● EXERCISE REQUIREMENTS
Examine each line in the records below for the word "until". Report how many lines contain it, and nothing else.

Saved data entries
···
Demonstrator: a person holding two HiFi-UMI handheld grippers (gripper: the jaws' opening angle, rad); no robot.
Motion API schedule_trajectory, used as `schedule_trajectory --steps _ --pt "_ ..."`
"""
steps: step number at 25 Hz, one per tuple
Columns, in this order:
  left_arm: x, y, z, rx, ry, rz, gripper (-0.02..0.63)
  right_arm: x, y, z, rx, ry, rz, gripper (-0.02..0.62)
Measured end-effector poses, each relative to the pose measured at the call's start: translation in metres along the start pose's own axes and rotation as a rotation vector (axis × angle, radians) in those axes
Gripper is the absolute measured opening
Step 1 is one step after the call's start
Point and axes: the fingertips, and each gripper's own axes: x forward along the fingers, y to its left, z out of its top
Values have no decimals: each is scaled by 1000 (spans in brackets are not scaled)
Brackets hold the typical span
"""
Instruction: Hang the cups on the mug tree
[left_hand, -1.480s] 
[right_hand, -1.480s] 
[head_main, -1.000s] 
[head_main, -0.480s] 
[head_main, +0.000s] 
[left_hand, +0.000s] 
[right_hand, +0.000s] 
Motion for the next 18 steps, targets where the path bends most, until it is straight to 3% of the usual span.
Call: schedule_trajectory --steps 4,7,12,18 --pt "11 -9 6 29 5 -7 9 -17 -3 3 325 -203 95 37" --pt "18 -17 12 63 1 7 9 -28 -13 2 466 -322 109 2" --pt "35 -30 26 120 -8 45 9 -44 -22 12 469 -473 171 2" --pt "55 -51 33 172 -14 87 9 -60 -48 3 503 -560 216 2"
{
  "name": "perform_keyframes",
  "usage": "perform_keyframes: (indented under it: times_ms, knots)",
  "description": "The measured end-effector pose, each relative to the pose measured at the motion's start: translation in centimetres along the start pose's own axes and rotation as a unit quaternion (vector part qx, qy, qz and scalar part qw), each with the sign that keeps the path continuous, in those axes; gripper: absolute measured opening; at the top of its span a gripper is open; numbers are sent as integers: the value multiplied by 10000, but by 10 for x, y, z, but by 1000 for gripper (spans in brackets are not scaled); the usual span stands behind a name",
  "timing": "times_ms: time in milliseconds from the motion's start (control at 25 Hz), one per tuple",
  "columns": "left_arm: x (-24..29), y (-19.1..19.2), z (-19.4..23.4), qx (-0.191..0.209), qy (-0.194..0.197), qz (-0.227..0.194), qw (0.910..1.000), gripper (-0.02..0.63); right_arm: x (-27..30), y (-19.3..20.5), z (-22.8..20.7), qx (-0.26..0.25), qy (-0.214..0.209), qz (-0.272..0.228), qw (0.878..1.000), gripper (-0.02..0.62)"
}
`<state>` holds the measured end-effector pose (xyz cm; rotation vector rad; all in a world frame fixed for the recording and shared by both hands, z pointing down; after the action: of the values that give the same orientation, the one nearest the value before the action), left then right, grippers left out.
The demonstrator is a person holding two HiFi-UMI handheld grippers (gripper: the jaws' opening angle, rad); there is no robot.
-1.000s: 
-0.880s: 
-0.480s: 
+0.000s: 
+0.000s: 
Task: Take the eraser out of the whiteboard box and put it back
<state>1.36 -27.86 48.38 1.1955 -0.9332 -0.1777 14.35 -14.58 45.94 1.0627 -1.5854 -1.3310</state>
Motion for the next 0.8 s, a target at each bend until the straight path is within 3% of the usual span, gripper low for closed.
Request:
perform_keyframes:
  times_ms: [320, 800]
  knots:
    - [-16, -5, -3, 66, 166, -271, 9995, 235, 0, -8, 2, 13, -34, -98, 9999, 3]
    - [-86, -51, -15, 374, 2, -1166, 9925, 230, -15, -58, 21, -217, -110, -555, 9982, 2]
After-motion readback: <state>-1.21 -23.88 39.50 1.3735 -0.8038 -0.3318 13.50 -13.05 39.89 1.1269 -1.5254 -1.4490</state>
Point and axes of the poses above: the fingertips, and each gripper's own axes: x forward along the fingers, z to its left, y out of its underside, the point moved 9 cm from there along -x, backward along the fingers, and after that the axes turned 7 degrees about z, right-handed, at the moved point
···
● RESULT
2